Exactly the lines from the one holding "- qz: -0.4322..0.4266" through the final line of the data are wanted, copied as written.

**** Information supplied

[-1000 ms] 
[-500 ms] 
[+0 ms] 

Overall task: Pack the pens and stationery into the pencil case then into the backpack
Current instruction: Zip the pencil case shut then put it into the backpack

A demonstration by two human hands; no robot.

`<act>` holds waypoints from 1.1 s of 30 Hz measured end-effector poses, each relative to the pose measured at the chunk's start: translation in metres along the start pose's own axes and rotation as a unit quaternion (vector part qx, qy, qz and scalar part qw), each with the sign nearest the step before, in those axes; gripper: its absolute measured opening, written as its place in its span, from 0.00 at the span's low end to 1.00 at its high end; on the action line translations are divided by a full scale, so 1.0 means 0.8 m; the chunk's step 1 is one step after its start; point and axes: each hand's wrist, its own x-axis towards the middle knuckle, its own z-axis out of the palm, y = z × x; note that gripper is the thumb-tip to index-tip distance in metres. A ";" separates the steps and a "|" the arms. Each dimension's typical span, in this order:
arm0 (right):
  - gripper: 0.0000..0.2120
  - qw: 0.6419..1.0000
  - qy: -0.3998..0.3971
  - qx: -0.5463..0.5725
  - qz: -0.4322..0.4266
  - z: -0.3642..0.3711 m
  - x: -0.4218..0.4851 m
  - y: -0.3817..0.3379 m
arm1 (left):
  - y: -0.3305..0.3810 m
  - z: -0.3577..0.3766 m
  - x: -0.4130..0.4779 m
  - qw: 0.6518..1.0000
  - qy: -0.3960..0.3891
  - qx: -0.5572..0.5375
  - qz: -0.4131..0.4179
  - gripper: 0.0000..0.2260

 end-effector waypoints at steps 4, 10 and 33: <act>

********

## Response to this task
  - qz: -0.4322..0.4266
  - z: -0.3642..0.3711 m
  - x: -0.4218..0.4851 m
  - y: -0.3817..0.3379 m
arm1 (left):
  - y: -0.3305..0.3810 m
  - z: -0.3577..0.3766 m
  - x: -0.4130..0.4779 m
  - qw: 0.6518..1.0000
  - qy: -0.3960..0.3891
  - qx: -0.5572..0.5375
  - qz: -0.4131..0.4179
  - gripper: 0.0000..0.2260

 end-effector waypoints at steps 4, 10 and 33: <act>

Work on the exercise is finished.